Growth hormone improves insulin resistance in visceral adipose tissue after duodenal-jejunal bypass by regulating adiponectin secretion.

Abstract

The mechanism of improvement of type 2 diabetes after duodenal-jejunal bypass (DJB) surgery is not clear. To study the morphological and functional changes in adipose tissue after DJB and explore the potential mechanisms contributing to postoperative insulin sensitivity improvement of adipose tissue in a diabetic male rat model. DJB and sham surgery was performed in a-high-fat-diet/streptozotocin-induced diabetic rat model.
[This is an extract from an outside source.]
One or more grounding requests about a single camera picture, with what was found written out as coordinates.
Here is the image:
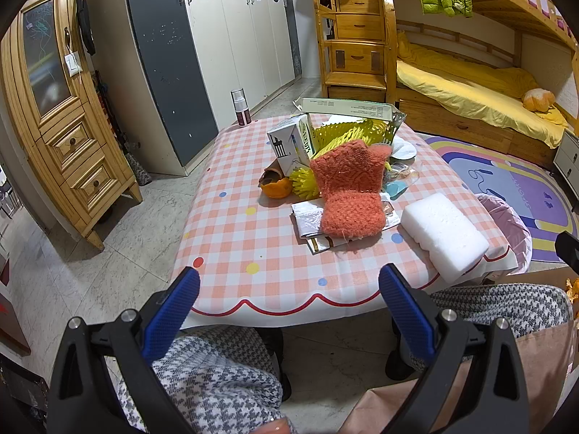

All adipose tissue was weighed and observed under microscope. Use inguinal fat to represent subcutaneous adipose tissue (SAT) and mesangial fat to represent visceral adipose tissue. RNA-sequencing was utilized to evaluate gene expression alterations adipocytes. The hematoxylin and eosin staining, reverse transcription-quantitative polymerase chain reaction, western blot, and enzyme-linked immunosorbent assay were used to study the changes. Insulin resistance was evaluated by immunofluorescence. After DJB, whole body blood glucose metabolism and insulin sensitivity in adipose tissue improved. Fat cell volume in both visceral adipose tissue (VAT) and SAT increased. Compared to SAT, VAT showed more significantly functional alterations after DJB and KEGG analysis indicated growth hormone (GH) pathway and downstream adiponectin secretion were involved in metabolic regulation. The circulating GH and adiponectin levels and GH receptor and adiponectin levels in VAT increased. Cytological experiment showed that GH stimulated adiponectin secretion and improve insulin sensitivity. GH improves insulin resistance in VAT in male diabetic rats after receiving DJB, possibly by increasing adiponectin secretion.